How to make namedtuple when column headers have spaces

I'm trying to make a namedtuple from a DictReader object. My code looks like this. The problem I'm struggling with is I have some really long and ugly column headers in the csv file I'm working with. For the sake of this example, one of the column headers I am working with is:

"What is typically the main dish at your Thanksgiving dinner?".

What is throwing me off is there are a bunch of spaces in this title, so if I understand correctly, the namedtuple thinks these are all arguments. What way would you recommend to solve this? I have referenced several threads and feel like I almost got there through this one: What is the pythonic way to read CSV file data as rows of namedtuples?

I am just using one column header as an example.

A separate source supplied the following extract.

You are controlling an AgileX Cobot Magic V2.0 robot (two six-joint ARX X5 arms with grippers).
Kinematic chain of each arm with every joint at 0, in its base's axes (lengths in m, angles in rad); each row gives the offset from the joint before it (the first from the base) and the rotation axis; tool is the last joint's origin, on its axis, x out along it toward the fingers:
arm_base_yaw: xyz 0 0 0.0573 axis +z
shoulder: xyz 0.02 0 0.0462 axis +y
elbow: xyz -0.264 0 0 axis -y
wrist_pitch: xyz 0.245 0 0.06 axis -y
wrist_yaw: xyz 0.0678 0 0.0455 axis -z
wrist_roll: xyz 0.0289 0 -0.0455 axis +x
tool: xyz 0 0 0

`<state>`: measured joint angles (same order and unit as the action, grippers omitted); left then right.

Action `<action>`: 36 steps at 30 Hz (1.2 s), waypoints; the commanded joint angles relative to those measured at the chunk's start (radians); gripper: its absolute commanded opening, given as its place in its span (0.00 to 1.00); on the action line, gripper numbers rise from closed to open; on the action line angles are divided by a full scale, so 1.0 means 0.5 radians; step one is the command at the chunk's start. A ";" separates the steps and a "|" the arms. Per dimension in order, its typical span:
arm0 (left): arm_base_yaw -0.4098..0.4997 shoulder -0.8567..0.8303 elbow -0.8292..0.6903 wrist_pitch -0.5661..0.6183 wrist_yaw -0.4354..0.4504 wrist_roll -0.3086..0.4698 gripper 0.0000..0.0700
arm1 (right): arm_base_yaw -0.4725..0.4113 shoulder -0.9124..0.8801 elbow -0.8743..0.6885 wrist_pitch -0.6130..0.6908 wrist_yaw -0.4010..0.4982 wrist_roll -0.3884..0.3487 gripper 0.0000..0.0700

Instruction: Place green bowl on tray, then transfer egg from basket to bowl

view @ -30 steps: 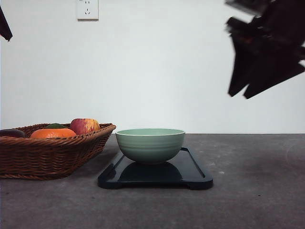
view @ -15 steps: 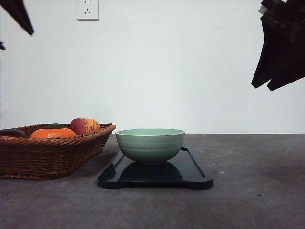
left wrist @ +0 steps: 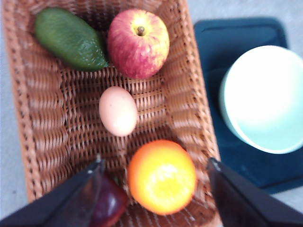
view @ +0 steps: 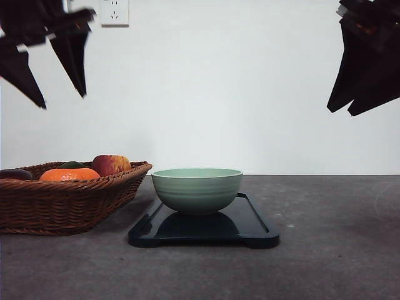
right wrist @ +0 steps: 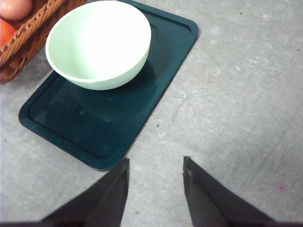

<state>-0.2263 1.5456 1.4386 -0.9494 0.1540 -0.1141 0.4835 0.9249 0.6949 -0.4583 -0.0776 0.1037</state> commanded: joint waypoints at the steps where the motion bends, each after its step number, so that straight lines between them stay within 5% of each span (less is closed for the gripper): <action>1: -0.008 0.086 0.055 0.007 -0.031 0.045 0.68 | 0.011 0.016 0.005 0.023 0.001 0.065 0.32; 7: -0.008 0.272 0.055 0.073 -0.174 0.047 0.68 | 0.011 0.016 0.005 0.025 0.001 0.095 0.32; 36: -0.016 0.736 0.055 0.359 -0.227 0.030 0.68 | 0.011 0.016 0.005 0.025 0.009 0.100 0.32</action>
<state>-0.2283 1.8896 1.4418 -0.7757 0.0463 -0.0976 0.4835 0.9249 0.6949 -0.4580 -0.0753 0.1394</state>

Here is some code I have so far:

import csv
import collections

filename = 'thanksgiving2015.csv'
with open(filename, 'r', encoding = 'utf-8') as f:
    reader = csv.DictReader(f)
    columns = collections.namedtuple('columns', 
    'What is typically the main dish at your 
    Thanksgiving dinner?')

Should I strip all these column headers of their spaces before making the namedtuple? I could do this before I even import the csv in excel, but I assume there is a nice solution in python.

1 answer

  • answered 2018-10-11 19:13 chepner

    namedtuple treats a single string as a white-space-delimited list of field names. You need to pass an explicit list of column names instead.

    namedtuple('columns', ['What is...', 'some other absurd column name'])
    

    I would rethink using the header values directly as field names, though. Ignore the header, and pass a list of shorter names that you can use as attributes later.